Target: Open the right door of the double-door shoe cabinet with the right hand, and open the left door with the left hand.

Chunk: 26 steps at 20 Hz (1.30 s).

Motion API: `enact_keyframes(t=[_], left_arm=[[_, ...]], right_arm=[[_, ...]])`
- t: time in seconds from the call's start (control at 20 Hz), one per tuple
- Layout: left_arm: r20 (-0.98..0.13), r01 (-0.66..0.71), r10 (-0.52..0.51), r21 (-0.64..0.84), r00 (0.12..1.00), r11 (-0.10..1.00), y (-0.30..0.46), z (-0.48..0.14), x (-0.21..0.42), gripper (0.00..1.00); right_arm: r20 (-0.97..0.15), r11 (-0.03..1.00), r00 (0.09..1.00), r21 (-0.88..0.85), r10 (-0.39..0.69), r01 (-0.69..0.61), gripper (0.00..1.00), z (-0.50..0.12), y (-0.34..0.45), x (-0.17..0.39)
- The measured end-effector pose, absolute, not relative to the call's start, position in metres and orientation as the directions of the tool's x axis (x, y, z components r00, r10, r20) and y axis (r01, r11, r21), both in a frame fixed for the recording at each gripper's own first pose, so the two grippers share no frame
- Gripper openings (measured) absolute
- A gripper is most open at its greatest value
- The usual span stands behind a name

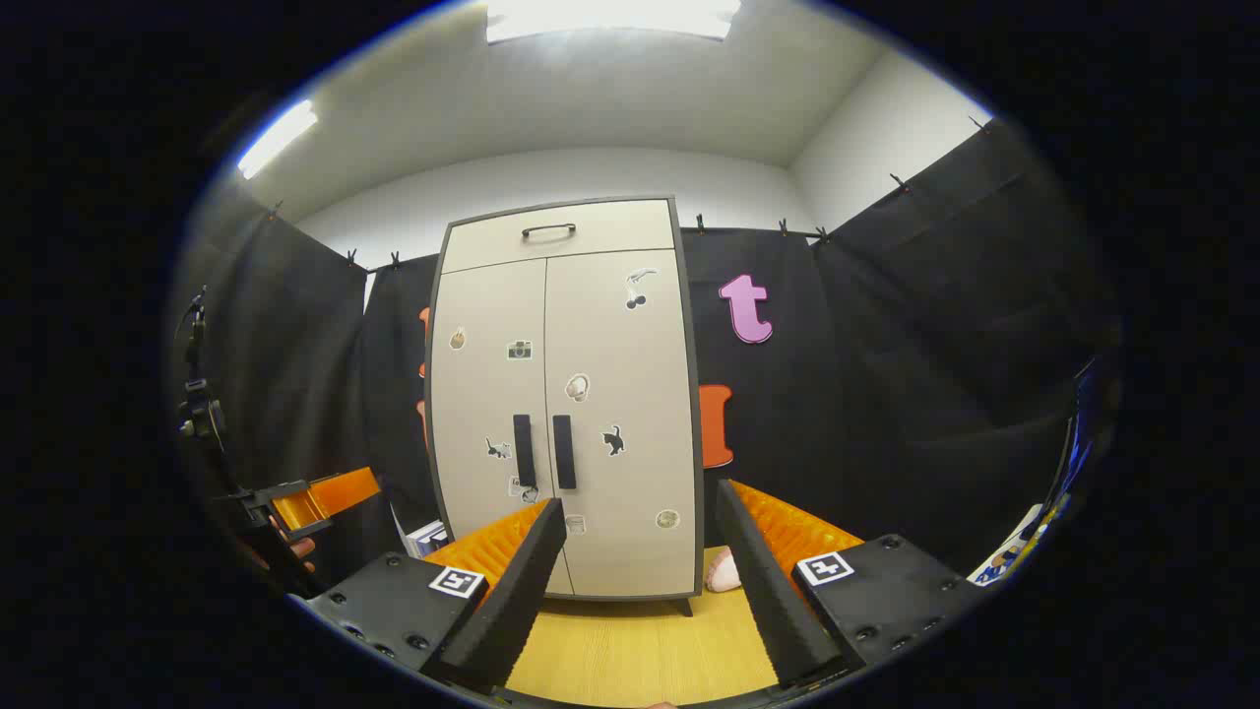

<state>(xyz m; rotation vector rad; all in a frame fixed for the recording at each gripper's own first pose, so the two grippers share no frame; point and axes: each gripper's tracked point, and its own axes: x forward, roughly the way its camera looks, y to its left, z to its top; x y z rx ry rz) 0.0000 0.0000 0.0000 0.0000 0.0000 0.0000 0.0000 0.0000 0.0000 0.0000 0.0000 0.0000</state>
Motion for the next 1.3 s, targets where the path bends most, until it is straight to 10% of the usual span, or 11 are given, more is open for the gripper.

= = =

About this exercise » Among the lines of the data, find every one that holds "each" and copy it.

Answer to the problem »
- The measured end-effector pose, absolute, not relative to the call's start, position in metres and orientation as the directions of the tool's x axis (x, y, z components r00, r10, r20) and y axis (r01, r11, r21), both in a frame fixed for the recording at each gripper's own first pose, so the two grippers share no frame
<state>(xyz m; rotation vector rad; all in a frame fixed for the recording at each gripper's own first pose, so the two grippers share no frame; point and axes: each gripper's tracked point, and its own axes: x forward, roughly the way its camera looks, y to its left, z to its top; x y z rx ry rz) 0.0000 0.0000 0.0000 0.0000 0.0000 0.0000 0.0000 0.0000 0.0000 0.0000 0.0000 0.0000</state>

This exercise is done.